What is required:
From the listing below, set down exactly the lines between the one holding "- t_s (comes" and the one holding "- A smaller", inclusive. No other line is wanted.

Source material:
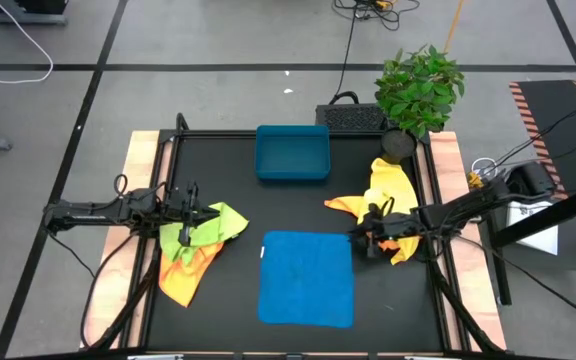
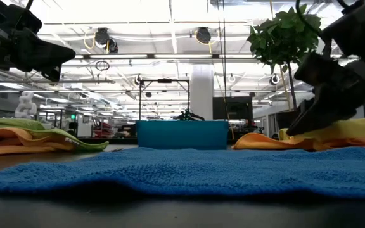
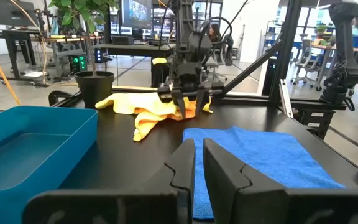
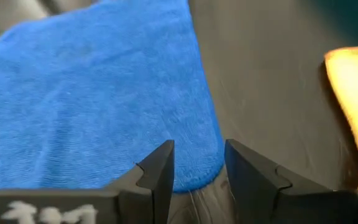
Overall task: Fold microfiber towels
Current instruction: Fold the blue microfiber cloth
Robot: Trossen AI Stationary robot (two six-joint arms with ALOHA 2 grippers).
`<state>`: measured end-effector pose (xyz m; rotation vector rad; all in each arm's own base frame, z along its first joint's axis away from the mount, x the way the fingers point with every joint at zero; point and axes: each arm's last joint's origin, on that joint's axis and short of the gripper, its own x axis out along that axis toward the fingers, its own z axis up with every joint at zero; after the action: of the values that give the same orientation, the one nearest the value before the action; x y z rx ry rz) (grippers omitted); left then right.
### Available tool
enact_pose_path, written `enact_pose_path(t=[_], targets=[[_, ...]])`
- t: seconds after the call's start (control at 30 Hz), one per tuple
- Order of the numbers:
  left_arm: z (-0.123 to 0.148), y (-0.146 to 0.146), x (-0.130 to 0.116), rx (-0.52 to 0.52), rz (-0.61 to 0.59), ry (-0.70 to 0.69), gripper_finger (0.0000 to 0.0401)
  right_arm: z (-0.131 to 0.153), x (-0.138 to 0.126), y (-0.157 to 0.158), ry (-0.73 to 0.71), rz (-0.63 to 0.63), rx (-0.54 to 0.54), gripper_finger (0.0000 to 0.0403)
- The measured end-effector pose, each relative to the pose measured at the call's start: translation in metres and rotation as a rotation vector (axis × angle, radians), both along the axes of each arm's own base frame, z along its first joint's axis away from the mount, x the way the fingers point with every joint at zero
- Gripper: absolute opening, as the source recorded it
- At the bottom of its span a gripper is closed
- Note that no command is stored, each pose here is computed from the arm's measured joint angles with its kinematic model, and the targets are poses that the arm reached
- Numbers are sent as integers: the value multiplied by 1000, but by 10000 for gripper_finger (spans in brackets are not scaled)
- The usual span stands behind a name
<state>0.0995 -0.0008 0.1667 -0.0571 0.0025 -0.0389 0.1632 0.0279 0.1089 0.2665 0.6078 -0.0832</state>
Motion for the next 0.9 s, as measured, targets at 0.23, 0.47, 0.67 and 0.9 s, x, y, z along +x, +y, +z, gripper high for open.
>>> enact_pose_path(t=[0.23, 0.47, 0.67, 0.9], targets=[[0, 0, 0, 0, 0, 0, 35, -14, 5, 0, 44, -62, 3, 132], [0, 0, 0, -6, 0, 0, 35, -27, 9, 0, 84, -80, -1, 132], [5, 0, 0, -8, 0, -52, 35, -30, 12, 1, 76, -57, -4, 124], [5, 0, 0, -4, 0, -56, 35, -33, 10, 3, 101, -42, 13, 52]])
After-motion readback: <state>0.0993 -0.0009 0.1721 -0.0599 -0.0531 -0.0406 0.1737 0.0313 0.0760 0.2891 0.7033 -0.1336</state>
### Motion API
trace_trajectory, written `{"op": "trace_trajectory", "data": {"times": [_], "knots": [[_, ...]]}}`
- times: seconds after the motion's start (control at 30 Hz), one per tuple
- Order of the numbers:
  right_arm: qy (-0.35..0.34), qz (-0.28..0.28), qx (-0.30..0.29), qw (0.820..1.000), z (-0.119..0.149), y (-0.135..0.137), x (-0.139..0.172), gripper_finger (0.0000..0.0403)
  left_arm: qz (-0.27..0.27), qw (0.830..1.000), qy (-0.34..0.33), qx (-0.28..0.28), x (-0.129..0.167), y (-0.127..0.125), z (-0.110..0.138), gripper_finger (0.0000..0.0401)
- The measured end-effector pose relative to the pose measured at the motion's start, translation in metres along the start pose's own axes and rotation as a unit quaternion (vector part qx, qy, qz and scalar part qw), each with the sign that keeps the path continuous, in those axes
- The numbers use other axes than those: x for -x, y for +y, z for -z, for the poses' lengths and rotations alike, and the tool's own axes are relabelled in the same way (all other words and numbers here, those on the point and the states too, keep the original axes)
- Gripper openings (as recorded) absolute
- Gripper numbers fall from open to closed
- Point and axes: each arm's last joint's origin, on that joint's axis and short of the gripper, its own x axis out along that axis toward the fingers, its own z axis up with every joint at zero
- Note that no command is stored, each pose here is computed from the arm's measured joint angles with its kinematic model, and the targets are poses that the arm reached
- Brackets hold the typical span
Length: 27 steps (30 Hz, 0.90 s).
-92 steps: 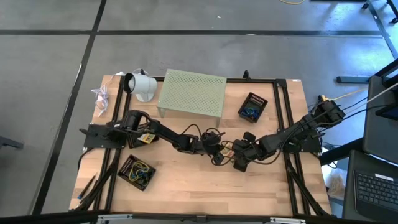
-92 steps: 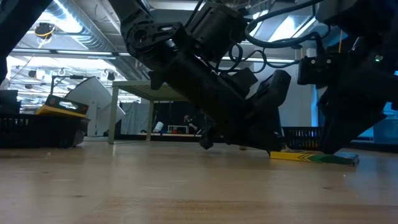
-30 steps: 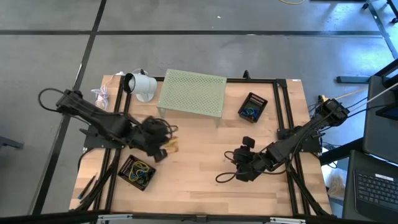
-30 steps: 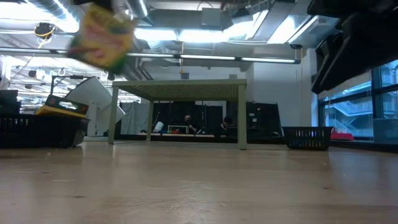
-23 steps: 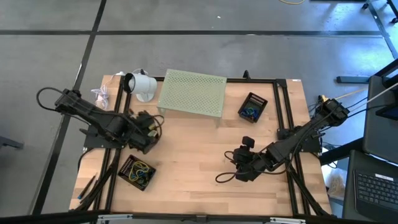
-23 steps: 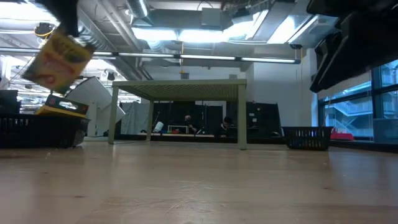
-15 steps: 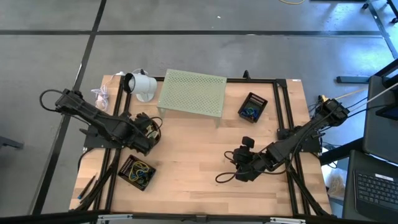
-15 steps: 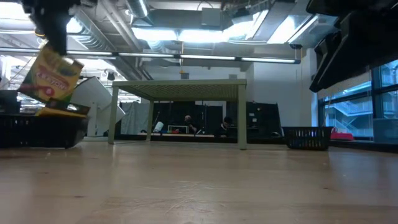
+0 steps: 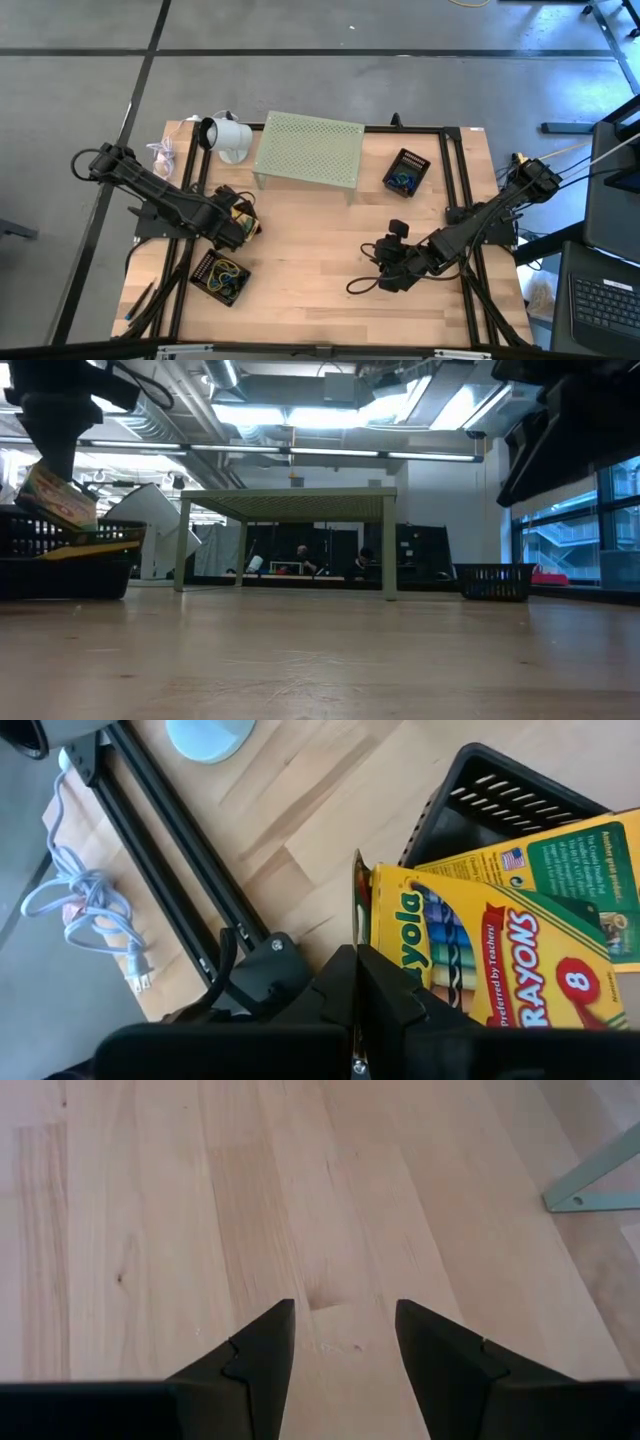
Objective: Pick & Place Office Desk Supplies
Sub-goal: Put the yellow crayon box into the middle left black bin
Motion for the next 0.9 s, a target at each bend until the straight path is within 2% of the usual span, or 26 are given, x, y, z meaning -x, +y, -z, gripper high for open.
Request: {"op": "trace_trajectory", "data": {"times": [0.3,0.53,0.9], "knots": [[-0.001,-0.001,-0.001,1.0,0.0,0.0,0.0,0.018,0.019,1.0,-0.01,-0.012,0.01,0.0,-0.005,0.0001],[-0.001,-0.001,-0.005,1.0,0.0,0.0,0.0,0.018,0.042,0.998,-0.046,-0.031,0.027,0.001,-0.013,0.0001],[-0.001,-0.002,-0.005,1.0,0.0,0.0,0.0,0.018,0.034,0.996,-0.064,-0.046,0.026,0.002,-0.017,0.0002]]}}
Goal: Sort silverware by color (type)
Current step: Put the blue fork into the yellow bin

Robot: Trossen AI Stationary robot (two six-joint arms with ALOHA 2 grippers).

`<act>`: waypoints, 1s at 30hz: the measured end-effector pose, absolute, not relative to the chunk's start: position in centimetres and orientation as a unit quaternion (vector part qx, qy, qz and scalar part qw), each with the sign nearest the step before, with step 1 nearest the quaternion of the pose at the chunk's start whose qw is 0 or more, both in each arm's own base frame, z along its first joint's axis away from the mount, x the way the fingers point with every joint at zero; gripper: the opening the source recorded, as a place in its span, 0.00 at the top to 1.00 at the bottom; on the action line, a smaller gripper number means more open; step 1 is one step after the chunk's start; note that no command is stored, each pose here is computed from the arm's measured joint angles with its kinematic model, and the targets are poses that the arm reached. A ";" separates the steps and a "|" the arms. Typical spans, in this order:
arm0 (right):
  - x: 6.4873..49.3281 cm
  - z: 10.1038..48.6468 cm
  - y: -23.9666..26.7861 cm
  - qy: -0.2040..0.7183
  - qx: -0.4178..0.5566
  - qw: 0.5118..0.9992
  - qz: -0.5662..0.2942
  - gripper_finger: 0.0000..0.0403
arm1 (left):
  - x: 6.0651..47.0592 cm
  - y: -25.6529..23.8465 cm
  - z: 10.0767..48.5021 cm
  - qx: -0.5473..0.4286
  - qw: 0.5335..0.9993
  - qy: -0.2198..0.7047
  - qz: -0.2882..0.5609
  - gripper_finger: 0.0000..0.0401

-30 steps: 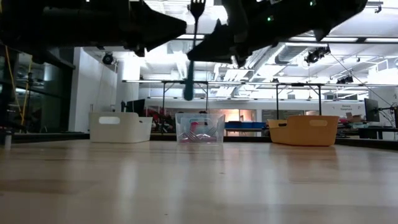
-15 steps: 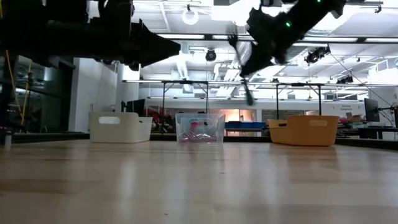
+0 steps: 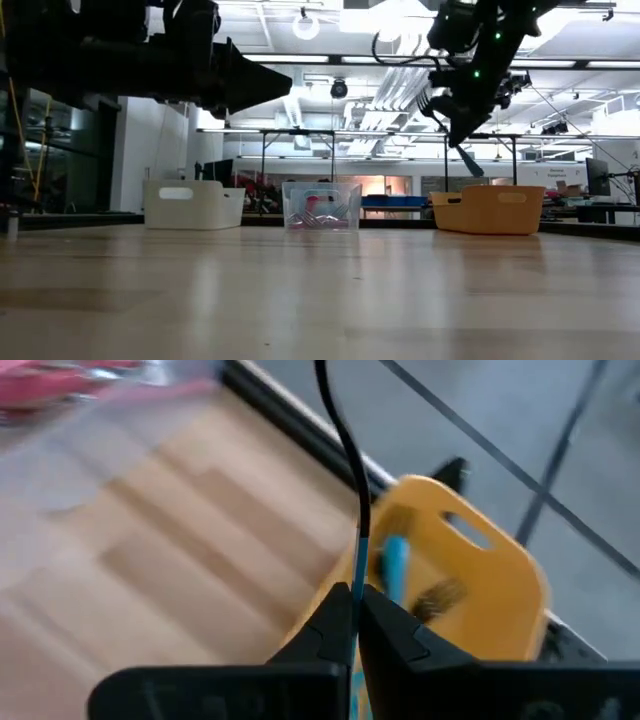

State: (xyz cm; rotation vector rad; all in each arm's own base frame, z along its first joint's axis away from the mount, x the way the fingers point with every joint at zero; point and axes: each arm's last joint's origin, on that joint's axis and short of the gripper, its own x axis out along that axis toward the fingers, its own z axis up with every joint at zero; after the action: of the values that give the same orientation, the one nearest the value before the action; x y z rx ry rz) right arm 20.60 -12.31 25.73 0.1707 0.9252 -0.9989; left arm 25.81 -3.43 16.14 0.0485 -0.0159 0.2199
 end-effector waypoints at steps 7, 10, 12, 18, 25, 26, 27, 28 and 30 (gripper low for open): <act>18.9 24.4 -16.1 0.463 0.117 0.735 -0.480 1.00 | 25.9 -3.4 16.0 0.017 0.995 -0.004 0.094 0.74; 18.7 23.2 -17.3 0.487 0.124 0.717 -0.482 1.00 | 25.9 -3.3 16.0 0.016 0.996 -0.004 0.092 0.74; 18.8 22.3 -17.9 0.507 0.127 0.704 -0.481 1.00 | 25.9 -3.3 16.0 0.016 0.996 -0.003 0.092 0.74; 18.4 20.3 -18.8 0.558 0.136 0.669 -0.472 1.00 | 25.9 -3.3 16.0 0.018 0.996 -0.001 0.092 0.74; 18.3 19.6 -19.5 0.565 0.142 0.659 -0.476 0.98 | 25.9 -3.3 16.0 0.018 0.996 0.000 0.092 0.74; 18.3 19.5 -19.5 0.566 0.142 0.658 -0.475 0.98 | 25.9 -3.3 16.0 0.018 0.996 0.000 0.092 0.74; 18.3 19.4 -19.5 0.568 0.142 0.657 -0.475 0.98 | 25.9 -3.3 16.0 0.018 0.996 0.000 0.092 0.74; 18.3 19.4 -19.6 0.569 0.141 0.657 -0.474 0.98 | 25.9 -3.3 16.0 0.018 0.996 0.000 0.092 0.74; 18.4 19.3 -19.6 0.571 0.142 0.656 -0.473 0.98 | 25.9 -3.3 16.0 0.018 0.996 0.000 0.092 0.74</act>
State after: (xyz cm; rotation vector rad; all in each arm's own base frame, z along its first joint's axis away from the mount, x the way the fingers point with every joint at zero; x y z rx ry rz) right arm 18.35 -19.58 19.28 0.3210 1.2934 -1.0719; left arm 25.88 -3.25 15.96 0.0364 -0.0008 0.1839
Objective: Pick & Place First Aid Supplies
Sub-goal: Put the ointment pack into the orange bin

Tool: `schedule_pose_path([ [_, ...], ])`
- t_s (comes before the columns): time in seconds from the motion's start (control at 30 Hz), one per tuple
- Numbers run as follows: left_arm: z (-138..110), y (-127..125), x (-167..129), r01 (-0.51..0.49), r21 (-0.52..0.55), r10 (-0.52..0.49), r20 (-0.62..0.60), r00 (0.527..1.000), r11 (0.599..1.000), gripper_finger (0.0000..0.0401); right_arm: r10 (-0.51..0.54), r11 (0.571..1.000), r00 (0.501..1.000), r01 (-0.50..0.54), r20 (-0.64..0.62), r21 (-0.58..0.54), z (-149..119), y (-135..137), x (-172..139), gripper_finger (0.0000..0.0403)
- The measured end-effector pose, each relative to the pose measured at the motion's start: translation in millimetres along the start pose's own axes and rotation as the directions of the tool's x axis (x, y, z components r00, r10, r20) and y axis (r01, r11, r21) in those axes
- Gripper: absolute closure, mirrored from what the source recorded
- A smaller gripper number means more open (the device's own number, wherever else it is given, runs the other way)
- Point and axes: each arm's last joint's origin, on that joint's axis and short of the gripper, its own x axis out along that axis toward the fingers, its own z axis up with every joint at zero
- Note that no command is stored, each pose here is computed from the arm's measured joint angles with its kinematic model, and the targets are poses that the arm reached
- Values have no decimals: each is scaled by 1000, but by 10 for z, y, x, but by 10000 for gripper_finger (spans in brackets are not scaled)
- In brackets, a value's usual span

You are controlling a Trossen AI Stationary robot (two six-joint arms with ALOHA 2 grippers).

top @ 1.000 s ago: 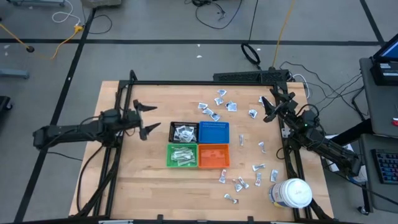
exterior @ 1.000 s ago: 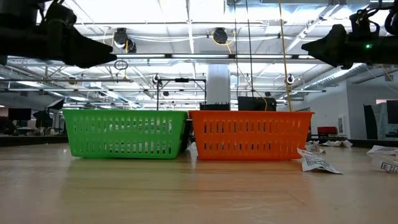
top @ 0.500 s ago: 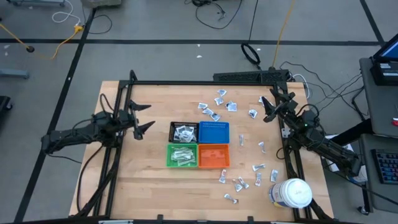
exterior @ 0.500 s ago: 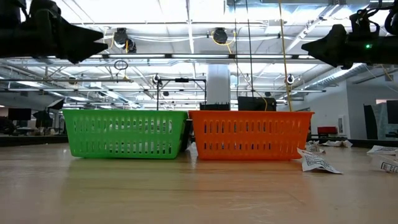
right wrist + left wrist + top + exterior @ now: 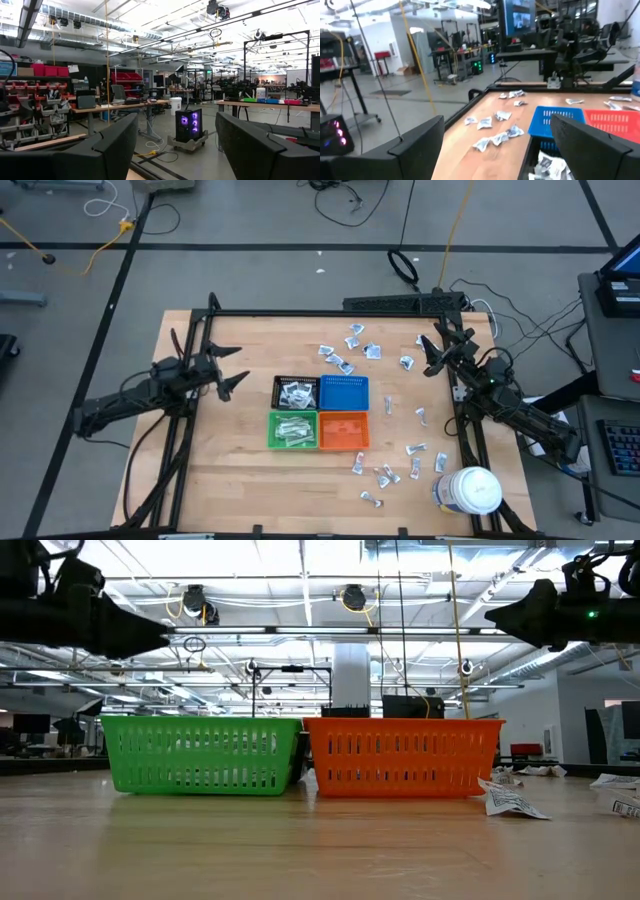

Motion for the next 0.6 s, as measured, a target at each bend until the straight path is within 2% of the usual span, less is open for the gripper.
schedule_pose_path([
  [0.23,-79,4,-3,-9,-56,4,-83,997,998,36,0,1000,1000,0,0,0,1,0,0,140],
  [0.6,-78,4,10,-10,-70,4,-85,996,998,36,0,1000,1000,0,0,0,0,0,0,140],
])
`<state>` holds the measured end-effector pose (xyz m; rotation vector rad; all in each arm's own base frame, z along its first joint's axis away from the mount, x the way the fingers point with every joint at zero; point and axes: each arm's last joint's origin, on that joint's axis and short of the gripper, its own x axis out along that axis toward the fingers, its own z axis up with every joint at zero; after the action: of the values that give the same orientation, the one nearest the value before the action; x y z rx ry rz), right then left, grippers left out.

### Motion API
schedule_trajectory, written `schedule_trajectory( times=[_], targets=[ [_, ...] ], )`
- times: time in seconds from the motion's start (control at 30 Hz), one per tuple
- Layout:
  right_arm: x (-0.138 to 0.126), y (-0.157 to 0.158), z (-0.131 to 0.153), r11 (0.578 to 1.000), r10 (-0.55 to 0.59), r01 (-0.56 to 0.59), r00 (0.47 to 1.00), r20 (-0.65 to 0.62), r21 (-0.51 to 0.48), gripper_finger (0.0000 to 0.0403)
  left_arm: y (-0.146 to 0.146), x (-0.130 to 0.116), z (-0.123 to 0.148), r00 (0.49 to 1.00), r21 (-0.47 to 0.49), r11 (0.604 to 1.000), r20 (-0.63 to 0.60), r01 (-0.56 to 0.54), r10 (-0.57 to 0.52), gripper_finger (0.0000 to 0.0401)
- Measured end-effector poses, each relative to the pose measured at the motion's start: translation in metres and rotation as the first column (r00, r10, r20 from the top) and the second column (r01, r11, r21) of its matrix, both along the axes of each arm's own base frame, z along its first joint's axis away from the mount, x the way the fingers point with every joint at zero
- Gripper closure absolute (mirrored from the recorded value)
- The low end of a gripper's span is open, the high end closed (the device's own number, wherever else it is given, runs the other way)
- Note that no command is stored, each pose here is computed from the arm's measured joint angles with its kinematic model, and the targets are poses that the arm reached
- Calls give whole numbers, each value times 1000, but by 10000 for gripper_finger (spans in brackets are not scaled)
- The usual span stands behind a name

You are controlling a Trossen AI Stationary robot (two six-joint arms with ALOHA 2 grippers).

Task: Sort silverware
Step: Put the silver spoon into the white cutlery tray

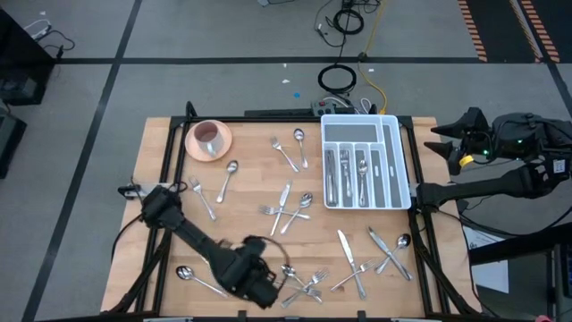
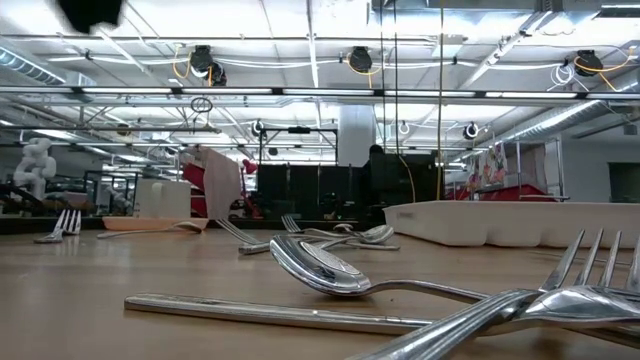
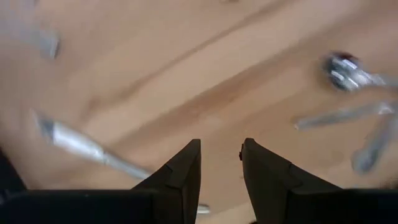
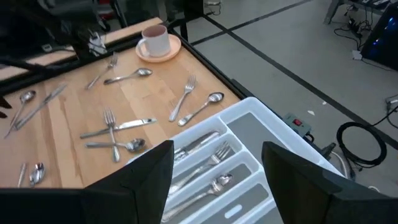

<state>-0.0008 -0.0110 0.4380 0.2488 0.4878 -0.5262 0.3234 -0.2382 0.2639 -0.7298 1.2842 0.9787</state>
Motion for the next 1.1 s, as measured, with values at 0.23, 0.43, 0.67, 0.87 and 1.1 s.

Solution to this exercise:
- t_s (comes before the columns): time in seconds from the motion's start (control at 30 Hz), one per tuple
- Numbers run as follows: left_arm: z (-138..110), y (-127..125), x (-167..129), r01 (-0.51..0.49), r21 (-0.52..0.55), r10 (-0.52..0.49), r20 (-0.62..0.60), r00 (0.527..1.000), r11 (0.599..1.000), gripper_finger (0.0000..0.0401); right_arm: r10 (-0.51..0.54), r11 (0.571..1.000), r00 (0.501..1.000), r01 (-0.50..0.54), r20 (-0.64..0.62), r21 (-0.58..0.54), z (-149..119), y (-135..137), x (-172..139), gripper_finger (0.0000..0.0403)
- The measured end-effector pose, each relative to the pose measured at the motion's start: translation in millimetres along the start pose's own axes and rotation as the directions of the tool's x axis (x, y, z components r00, r10, r20) and y axis (r01, r11, r21) in those axes
- Gripper: absolute closure, mirrored from what the source recorded
- A smaller gripper number means more open (the device's own number, wherever else it is given, runs the other way)

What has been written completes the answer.